▶ _Your goal_:
Your answer should be the exact lines of the data below from the one containing "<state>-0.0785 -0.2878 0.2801" through the one containing "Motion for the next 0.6"; please include nothing else.

= Beginning of Section =

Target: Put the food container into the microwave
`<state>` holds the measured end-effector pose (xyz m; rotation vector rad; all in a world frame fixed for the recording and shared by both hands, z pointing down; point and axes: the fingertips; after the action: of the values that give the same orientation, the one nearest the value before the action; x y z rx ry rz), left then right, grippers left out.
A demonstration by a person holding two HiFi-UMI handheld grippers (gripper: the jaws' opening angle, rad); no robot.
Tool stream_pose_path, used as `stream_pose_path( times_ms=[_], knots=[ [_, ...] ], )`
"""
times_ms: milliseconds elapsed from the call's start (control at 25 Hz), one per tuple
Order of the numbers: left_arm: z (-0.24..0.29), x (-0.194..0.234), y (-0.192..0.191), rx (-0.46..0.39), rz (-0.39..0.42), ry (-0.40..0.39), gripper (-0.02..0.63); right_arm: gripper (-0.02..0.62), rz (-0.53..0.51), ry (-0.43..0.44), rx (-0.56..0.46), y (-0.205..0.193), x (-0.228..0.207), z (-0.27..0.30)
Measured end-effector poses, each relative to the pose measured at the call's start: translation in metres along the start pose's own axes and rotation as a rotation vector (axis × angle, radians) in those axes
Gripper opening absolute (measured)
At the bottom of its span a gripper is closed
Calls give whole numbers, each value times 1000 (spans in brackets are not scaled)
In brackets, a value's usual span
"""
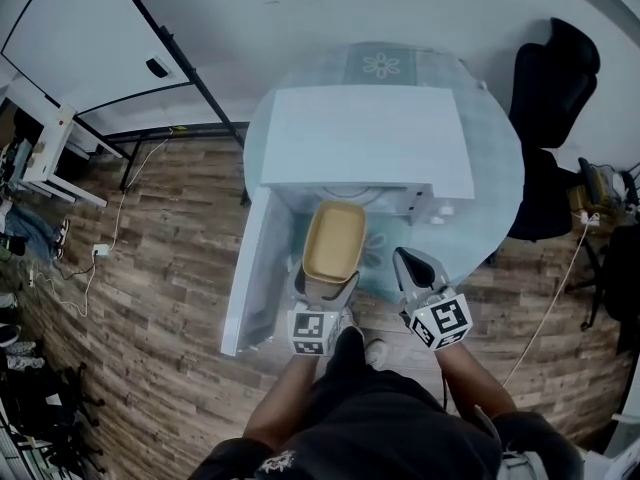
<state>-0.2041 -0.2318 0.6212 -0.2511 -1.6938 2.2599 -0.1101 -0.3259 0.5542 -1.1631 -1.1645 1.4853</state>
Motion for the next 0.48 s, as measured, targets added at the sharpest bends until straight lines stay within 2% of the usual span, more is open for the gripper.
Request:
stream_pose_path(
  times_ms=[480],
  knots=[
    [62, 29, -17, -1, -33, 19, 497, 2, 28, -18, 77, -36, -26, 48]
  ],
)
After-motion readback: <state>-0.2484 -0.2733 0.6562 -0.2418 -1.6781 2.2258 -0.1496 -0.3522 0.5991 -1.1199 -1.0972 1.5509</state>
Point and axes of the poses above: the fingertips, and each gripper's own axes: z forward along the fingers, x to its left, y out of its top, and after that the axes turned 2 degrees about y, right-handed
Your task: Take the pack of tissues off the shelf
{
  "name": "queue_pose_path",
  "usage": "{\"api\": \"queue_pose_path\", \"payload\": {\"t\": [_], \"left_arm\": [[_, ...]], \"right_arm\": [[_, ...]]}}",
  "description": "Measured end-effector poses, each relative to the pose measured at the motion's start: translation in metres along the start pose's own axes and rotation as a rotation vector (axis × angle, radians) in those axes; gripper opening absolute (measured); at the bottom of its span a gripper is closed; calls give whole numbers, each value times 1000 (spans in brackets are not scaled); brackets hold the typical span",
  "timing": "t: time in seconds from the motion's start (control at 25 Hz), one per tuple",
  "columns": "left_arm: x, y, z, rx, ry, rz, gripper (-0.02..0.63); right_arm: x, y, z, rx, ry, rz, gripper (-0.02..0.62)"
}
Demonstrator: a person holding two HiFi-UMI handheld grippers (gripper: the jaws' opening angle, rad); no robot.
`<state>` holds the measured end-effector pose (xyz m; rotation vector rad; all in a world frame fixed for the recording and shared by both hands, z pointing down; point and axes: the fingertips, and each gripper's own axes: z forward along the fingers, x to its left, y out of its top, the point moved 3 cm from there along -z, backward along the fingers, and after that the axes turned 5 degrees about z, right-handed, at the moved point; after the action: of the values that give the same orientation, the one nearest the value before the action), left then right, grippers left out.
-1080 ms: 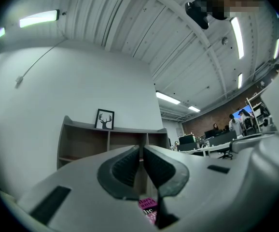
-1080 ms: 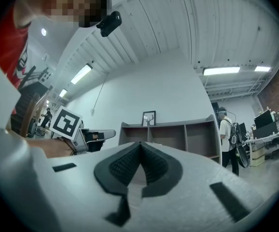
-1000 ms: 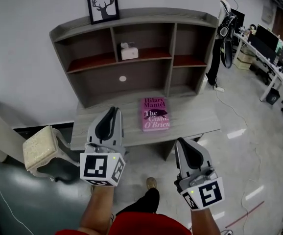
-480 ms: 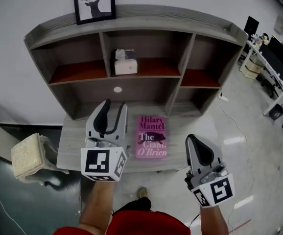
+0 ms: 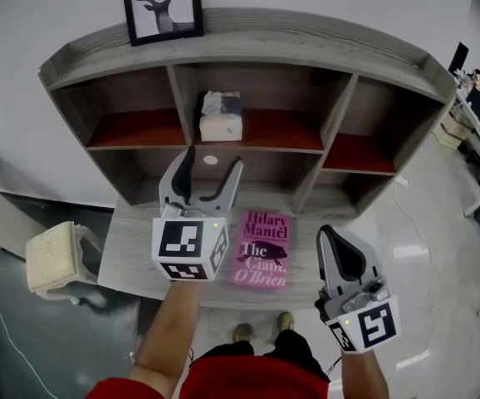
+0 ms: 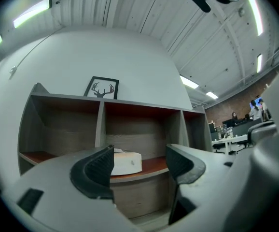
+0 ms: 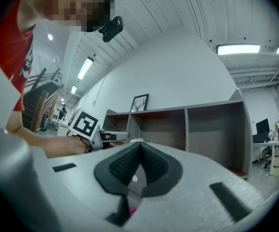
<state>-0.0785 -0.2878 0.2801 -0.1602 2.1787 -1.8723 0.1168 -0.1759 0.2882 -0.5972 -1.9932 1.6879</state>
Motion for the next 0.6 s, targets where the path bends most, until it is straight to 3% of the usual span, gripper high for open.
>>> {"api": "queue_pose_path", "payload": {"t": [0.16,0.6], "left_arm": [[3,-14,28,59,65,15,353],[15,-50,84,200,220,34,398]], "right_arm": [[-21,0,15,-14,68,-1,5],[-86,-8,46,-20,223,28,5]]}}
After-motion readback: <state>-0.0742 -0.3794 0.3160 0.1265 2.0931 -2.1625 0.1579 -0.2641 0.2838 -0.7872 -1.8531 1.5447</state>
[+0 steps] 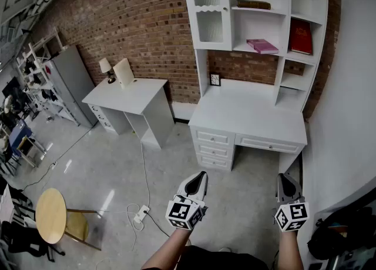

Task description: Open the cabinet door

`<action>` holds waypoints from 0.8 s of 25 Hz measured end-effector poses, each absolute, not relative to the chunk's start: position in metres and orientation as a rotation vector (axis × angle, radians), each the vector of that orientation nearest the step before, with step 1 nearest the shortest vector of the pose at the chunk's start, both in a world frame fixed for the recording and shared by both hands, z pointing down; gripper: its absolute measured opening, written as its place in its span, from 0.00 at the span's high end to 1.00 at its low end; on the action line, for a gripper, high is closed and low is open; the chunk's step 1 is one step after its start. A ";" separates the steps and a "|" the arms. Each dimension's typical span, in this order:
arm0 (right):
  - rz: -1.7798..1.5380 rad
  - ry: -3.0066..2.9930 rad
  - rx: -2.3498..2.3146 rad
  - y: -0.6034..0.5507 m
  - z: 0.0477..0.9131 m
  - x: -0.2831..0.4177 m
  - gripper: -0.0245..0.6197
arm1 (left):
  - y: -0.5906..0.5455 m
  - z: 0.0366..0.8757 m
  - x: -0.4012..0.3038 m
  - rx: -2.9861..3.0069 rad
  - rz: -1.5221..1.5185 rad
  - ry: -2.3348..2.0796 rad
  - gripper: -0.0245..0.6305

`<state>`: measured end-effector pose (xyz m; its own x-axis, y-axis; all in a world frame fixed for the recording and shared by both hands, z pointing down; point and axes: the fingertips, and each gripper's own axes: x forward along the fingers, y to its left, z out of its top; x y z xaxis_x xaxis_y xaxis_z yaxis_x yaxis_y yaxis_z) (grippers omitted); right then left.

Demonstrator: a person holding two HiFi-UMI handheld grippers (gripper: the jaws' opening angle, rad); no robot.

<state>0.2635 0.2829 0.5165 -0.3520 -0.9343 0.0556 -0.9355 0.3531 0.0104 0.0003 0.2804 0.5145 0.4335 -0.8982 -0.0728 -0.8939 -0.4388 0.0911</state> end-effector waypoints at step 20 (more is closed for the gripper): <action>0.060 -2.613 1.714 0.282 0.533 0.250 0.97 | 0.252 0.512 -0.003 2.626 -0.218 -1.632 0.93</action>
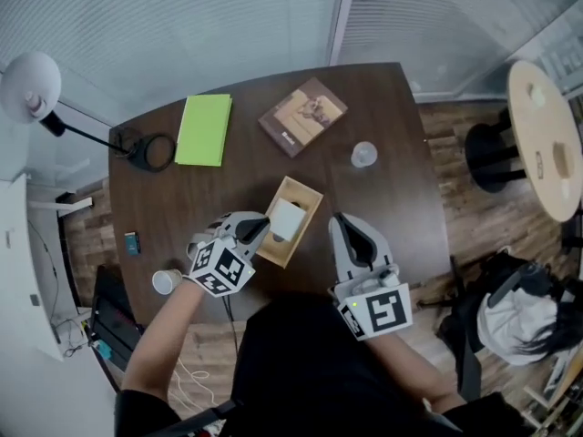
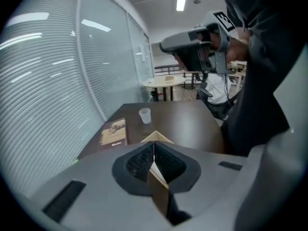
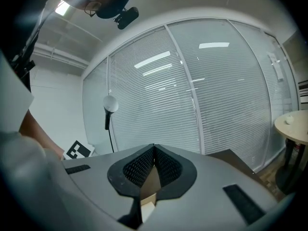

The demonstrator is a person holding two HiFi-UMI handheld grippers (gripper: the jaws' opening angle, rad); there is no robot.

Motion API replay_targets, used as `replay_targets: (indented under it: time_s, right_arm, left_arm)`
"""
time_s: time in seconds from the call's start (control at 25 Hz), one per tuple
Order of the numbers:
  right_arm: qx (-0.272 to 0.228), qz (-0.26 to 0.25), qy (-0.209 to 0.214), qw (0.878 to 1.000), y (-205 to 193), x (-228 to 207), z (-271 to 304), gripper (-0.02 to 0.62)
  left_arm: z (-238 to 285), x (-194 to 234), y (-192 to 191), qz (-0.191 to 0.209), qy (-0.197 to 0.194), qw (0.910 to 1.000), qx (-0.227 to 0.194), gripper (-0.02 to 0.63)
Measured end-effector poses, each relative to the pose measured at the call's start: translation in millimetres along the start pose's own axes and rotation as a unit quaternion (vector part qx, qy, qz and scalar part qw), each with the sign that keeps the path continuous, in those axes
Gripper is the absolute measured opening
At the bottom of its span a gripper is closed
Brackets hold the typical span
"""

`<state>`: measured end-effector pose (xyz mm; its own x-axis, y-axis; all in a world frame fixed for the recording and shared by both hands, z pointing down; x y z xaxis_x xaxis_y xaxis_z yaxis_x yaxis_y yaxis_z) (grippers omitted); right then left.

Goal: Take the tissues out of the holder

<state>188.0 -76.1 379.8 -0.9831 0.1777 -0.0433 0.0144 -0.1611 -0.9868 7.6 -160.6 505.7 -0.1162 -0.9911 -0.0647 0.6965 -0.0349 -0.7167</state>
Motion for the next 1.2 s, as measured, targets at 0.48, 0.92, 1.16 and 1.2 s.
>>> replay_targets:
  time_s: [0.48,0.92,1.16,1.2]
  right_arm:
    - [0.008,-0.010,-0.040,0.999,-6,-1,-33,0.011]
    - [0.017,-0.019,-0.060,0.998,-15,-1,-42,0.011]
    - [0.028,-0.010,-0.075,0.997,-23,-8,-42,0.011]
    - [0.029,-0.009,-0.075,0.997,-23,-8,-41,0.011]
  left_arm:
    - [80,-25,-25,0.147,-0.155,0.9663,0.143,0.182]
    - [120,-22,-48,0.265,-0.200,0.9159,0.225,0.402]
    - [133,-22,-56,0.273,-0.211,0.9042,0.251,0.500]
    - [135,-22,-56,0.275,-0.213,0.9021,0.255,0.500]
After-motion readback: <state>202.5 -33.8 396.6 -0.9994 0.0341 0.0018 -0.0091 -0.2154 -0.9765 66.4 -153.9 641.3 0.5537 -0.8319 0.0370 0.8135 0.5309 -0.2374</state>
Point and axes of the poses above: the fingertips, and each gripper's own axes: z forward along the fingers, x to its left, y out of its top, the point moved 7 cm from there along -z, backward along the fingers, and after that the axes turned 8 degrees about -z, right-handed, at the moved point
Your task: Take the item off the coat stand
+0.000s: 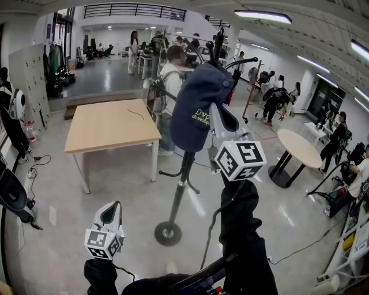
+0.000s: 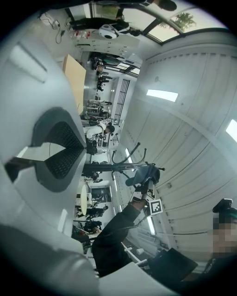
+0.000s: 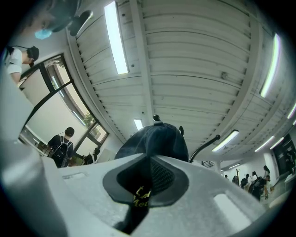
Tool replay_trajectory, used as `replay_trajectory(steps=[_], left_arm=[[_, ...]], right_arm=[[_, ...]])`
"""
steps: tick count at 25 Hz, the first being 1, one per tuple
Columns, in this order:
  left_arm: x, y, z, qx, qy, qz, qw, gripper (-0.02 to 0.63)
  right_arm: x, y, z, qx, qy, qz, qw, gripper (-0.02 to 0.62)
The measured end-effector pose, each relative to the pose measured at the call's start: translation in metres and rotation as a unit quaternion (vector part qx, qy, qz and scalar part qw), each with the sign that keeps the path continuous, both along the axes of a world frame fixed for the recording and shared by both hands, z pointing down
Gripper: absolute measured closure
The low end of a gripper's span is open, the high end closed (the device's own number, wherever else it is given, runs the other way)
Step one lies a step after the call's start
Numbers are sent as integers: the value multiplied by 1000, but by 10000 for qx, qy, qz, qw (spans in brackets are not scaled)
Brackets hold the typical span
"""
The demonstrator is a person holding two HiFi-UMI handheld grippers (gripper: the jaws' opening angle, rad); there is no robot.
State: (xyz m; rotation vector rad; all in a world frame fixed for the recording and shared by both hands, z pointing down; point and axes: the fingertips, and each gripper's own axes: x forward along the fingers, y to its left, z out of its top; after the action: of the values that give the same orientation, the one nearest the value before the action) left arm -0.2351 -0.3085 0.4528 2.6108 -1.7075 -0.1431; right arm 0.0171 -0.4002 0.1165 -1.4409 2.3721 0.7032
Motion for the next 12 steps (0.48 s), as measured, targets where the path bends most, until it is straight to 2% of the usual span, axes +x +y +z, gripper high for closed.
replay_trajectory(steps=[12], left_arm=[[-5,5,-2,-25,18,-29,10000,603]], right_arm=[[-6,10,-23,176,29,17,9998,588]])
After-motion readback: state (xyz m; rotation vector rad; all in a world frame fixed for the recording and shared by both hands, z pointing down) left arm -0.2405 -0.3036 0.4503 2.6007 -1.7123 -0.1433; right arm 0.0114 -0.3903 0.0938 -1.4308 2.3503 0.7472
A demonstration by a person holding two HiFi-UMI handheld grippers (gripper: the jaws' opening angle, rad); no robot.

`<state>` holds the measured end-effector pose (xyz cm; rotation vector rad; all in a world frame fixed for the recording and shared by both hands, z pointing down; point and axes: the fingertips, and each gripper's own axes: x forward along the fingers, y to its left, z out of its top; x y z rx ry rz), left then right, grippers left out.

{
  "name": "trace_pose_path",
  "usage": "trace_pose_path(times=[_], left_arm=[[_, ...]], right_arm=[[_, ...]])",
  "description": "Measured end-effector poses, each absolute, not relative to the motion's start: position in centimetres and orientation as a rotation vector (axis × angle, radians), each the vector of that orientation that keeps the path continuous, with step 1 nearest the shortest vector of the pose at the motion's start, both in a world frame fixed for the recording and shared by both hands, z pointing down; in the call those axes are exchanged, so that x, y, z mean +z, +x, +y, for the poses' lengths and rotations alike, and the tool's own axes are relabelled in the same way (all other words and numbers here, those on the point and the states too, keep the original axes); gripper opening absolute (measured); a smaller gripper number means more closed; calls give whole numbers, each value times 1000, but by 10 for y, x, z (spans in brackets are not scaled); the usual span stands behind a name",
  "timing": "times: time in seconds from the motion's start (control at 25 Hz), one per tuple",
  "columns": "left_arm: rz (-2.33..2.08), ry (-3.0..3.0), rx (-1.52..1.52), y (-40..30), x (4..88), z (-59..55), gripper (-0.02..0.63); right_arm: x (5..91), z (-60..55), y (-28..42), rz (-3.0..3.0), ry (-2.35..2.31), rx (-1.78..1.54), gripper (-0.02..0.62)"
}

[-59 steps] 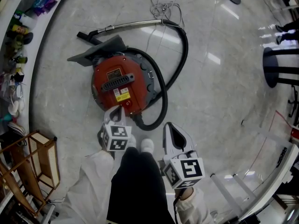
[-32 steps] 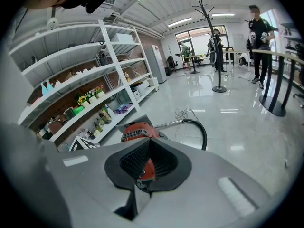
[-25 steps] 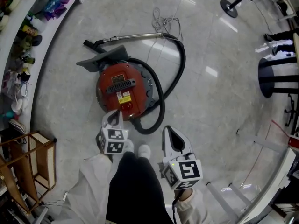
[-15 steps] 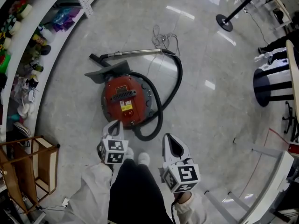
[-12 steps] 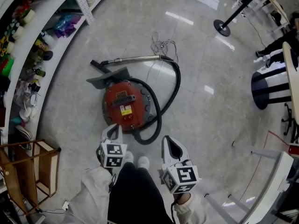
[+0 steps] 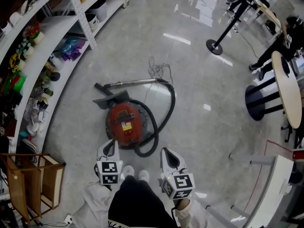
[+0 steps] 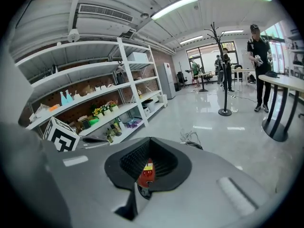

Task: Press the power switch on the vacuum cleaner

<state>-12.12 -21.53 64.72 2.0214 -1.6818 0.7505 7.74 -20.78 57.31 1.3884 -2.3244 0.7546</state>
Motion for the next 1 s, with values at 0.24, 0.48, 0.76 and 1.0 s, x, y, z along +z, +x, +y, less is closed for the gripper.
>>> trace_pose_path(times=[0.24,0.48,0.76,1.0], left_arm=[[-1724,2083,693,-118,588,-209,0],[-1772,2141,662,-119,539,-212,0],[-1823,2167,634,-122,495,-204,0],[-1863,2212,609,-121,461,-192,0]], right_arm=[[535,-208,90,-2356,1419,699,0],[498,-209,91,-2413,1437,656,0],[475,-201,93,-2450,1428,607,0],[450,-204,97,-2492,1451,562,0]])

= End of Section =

▶ _Answer section_:
<state>-0.0785 -0.2878 0.2801 -0.1602 2.1787 -1.8723 0.1168 -0.1759 0.2882 -0.5972 -1.9932 1.6879</state>
Motion for the next 0.6 s, targets where the path bends most, until it is straight to 3% of the usual span, gripper high for open.

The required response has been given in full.